Data excerpts
....................

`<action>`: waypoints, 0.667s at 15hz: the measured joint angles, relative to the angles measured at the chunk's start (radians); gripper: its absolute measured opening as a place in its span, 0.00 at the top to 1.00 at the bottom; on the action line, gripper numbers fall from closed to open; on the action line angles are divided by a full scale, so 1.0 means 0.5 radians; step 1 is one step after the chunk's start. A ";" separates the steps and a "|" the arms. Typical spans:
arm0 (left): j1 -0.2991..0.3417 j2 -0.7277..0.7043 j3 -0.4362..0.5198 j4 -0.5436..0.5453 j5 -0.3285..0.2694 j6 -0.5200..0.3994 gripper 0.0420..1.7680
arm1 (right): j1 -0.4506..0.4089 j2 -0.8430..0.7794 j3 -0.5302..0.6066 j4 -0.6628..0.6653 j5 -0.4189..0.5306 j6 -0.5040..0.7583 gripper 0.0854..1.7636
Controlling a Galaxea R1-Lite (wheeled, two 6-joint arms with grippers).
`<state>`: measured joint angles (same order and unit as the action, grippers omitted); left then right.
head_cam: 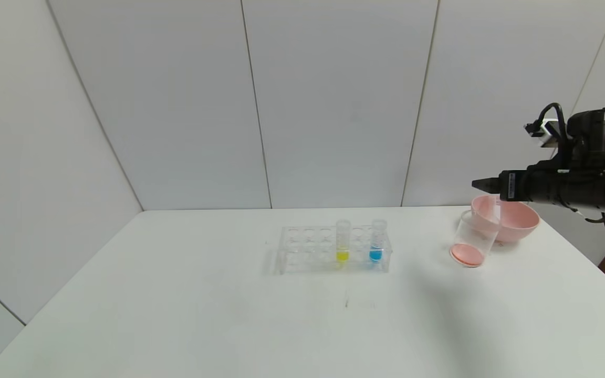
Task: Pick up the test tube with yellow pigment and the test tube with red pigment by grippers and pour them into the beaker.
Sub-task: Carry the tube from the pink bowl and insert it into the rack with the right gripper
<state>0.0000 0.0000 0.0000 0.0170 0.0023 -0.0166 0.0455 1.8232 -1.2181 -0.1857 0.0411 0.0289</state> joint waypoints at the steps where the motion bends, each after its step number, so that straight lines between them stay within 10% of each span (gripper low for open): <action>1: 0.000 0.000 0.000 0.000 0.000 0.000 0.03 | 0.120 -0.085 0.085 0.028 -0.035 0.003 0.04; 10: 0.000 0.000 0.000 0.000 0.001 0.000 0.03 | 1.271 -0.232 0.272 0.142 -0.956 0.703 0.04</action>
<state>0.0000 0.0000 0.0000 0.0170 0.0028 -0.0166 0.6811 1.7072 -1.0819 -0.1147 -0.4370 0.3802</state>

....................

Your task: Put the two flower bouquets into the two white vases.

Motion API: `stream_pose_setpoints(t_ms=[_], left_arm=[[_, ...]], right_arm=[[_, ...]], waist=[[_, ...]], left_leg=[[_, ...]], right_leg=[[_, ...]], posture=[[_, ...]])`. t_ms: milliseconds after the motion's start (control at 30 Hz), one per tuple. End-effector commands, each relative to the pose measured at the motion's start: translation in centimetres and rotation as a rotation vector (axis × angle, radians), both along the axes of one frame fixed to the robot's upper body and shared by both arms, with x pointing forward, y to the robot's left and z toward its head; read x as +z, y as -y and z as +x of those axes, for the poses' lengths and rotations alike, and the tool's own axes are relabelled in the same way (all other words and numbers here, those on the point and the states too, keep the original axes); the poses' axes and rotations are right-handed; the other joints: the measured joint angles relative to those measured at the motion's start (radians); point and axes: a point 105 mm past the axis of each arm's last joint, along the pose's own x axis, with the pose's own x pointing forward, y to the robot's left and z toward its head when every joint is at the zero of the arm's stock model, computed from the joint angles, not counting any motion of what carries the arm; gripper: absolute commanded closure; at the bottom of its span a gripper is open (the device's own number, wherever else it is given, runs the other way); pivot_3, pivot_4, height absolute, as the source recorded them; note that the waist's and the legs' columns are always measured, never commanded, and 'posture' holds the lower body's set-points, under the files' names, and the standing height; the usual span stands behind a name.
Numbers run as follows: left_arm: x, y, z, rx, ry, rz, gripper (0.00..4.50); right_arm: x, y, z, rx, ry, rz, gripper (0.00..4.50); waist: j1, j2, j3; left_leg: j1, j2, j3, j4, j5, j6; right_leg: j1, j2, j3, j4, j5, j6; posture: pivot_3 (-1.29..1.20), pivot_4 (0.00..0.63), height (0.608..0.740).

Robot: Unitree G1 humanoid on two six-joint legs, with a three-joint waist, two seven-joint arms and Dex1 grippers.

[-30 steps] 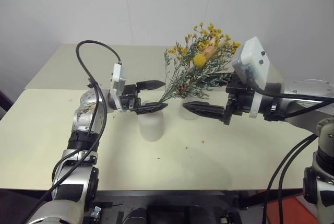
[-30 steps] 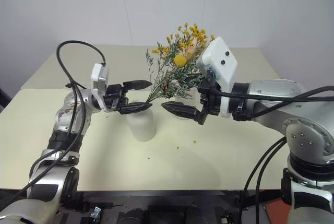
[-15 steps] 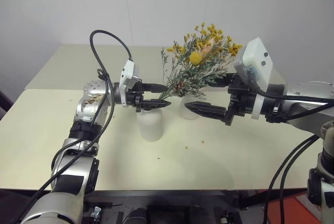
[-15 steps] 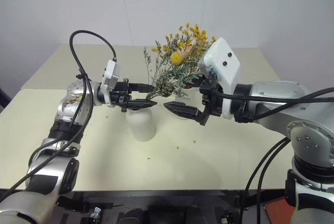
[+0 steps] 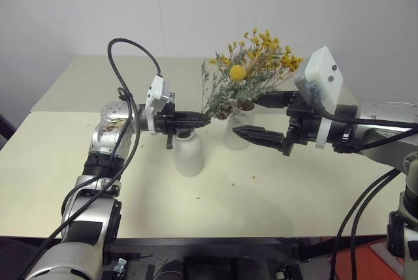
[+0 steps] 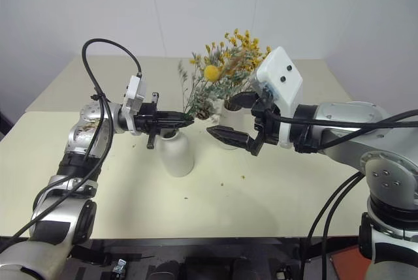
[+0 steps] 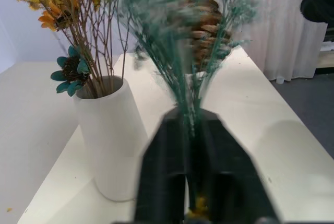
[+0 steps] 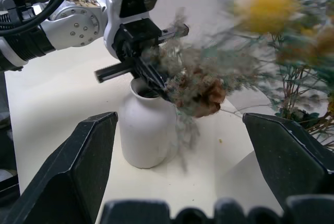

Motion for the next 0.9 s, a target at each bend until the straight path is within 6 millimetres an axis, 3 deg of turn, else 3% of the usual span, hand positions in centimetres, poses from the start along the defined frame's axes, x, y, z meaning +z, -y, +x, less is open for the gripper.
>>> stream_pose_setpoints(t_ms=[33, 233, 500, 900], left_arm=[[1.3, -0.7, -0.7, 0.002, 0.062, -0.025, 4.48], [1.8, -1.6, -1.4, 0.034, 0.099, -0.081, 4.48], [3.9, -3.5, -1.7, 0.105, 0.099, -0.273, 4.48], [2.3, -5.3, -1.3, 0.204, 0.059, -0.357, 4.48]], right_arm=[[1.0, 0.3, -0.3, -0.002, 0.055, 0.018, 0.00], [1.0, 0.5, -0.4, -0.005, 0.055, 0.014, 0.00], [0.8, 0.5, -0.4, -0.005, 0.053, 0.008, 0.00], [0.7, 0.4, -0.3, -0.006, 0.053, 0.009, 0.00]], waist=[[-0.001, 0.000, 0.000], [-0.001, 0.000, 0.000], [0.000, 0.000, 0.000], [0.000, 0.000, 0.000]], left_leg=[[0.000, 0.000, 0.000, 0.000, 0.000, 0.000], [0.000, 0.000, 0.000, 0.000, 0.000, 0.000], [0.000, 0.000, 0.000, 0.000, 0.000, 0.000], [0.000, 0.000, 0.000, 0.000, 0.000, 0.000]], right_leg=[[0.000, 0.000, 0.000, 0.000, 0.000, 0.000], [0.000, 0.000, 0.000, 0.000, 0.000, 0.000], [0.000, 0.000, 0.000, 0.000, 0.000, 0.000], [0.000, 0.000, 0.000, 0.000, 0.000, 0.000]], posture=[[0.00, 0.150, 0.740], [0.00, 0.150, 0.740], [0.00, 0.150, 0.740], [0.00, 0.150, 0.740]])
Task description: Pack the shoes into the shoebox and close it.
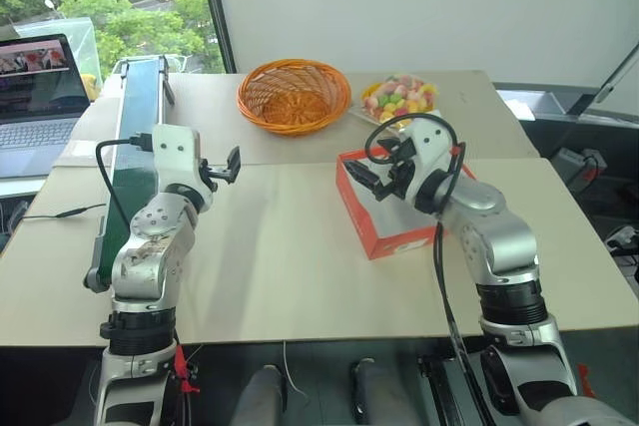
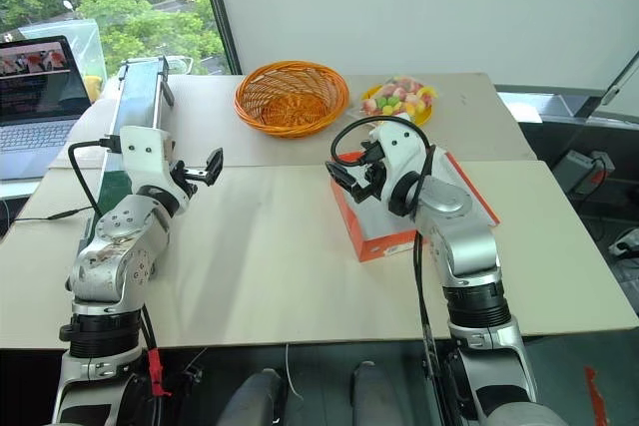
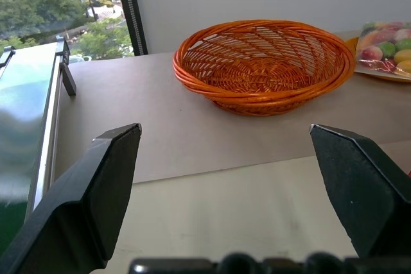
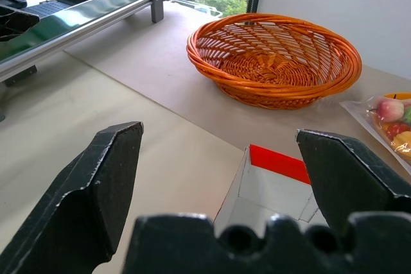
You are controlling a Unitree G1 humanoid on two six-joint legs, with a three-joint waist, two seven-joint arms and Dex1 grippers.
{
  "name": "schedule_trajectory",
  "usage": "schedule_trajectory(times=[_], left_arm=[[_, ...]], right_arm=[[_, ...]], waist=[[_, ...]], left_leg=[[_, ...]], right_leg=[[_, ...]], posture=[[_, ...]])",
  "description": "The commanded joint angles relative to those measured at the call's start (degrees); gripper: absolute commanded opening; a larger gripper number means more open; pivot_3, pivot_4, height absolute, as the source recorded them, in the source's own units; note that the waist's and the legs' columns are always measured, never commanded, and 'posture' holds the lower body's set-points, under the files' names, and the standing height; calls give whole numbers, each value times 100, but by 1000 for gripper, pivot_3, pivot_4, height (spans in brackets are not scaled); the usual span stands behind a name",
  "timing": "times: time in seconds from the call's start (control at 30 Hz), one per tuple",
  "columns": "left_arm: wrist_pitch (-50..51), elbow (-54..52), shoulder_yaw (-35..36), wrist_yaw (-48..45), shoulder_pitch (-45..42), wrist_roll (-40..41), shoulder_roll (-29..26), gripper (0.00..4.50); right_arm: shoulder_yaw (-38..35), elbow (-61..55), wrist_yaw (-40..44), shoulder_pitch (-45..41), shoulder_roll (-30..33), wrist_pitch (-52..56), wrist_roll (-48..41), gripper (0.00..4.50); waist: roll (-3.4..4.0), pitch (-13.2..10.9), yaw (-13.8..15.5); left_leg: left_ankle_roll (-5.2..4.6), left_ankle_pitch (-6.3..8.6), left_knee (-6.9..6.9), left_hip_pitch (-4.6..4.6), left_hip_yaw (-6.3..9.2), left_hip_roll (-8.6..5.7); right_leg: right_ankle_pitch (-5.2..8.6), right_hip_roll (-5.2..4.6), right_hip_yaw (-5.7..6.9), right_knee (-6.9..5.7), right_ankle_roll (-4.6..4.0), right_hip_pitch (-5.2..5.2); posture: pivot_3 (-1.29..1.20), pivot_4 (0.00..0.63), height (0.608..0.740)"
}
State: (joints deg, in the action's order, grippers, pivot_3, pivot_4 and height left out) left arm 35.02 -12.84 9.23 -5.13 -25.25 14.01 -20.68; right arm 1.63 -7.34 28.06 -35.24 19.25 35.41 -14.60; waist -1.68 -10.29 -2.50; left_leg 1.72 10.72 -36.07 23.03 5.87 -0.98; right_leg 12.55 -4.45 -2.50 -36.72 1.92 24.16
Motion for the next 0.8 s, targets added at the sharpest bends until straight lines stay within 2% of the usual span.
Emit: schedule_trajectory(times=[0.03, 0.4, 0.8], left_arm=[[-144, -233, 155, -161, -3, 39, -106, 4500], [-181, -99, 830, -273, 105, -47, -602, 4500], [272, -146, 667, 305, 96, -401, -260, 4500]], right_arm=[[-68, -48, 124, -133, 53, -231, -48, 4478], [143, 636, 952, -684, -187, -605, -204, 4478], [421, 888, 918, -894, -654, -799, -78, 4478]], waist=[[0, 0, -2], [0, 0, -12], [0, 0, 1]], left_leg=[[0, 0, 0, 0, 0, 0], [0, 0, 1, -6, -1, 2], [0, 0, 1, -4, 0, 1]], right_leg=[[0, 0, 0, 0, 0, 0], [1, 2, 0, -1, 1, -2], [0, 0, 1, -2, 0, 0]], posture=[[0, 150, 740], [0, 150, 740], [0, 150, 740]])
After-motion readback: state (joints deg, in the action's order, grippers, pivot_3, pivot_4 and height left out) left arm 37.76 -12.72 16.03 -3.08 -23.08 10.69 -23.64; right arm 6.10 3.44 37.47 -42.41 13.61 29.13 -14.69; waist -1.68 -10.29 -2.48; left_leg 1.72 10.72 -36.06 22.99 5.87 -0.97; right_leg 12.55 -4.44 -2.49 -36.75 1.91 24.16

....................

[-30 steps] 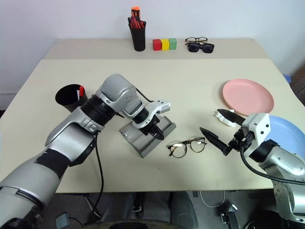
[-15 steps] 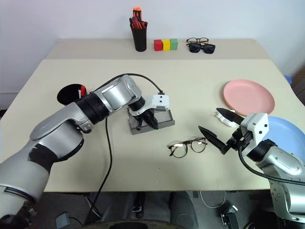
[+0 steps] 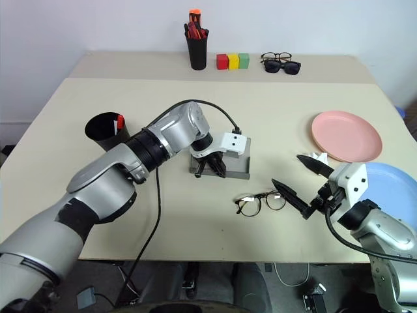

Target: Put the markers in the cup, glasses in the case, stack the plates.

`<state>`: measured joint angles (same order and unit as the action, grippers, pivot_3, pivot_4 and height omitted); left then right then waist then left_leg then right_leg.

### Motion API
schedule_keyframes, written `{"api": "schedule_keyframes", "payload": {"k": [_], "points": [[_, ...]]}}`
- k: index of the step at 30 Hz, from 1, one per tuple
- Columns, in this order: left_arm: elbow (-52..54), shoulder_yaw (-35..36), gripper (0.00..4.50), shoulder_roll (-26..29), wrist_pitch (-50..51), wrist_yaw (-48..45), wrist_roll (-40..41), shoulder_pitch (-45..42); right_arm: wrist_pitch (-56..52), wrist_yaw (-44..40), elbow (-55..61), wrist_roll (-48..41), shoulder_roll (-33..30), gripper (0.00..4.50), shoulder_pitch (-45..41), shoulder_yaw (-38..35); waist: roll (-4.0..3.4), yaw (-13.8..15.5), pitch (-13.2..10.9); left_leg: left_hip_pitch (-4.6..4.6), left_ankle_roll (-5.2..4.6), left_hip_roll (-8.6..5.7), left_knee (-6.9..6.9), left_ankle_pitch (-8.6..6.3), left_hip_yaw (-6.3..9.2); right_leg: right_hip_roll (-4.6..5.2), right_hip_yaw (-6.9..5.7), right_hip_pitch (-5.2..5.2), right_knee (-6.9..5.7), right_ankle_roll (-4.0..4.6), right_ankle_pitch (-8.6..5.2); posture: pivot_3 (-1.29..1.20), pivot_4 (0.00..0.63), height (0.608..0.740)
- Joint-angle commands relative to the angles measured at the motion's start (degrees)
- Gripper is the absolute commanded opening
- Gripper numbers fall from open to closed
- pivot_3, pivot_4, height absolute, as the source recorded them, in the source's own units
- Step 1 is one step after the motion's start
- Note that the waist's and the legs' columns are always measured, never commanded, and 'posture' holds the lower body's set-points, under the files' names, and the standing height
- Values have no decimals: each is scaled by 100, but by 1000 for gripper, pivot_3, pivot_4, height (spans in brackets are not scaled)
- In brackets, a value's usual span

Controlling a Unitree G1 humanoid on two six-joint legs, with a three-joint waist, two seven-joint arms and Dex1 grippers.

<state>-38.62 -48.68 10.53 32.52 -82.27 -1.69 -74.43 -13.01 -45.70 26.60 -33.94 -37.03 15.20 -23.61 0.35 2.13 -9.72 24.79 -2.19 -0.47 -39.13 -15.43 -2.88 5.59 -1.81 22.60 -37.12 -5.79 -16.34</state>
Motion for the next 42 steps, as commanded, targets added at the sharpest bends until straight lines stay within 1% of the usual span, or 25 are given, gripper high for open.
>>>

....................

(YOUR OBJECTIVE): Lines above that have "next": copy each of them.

(RESULT OF THE EXERCISE):
Motion for the next 0.9 s, a target at each bend until the straight path is within 6 millimetres an axis, 3 deg of turn, else 3% of the usual span, hand positions in centimetres, poses from the start along the defined frame's axes, x, y, z meaning +z, -y, +x, less is open for the gripper.
Motion for the next 0.8 s, targets added at the sharpest bends until straight lines stay within 2% of the usual span.
Motion for the next 42 steps, as commanded, targets added at the sharpest bends until straight lines stay within 1% of the usual span, or 25 are given, gripper high for open.

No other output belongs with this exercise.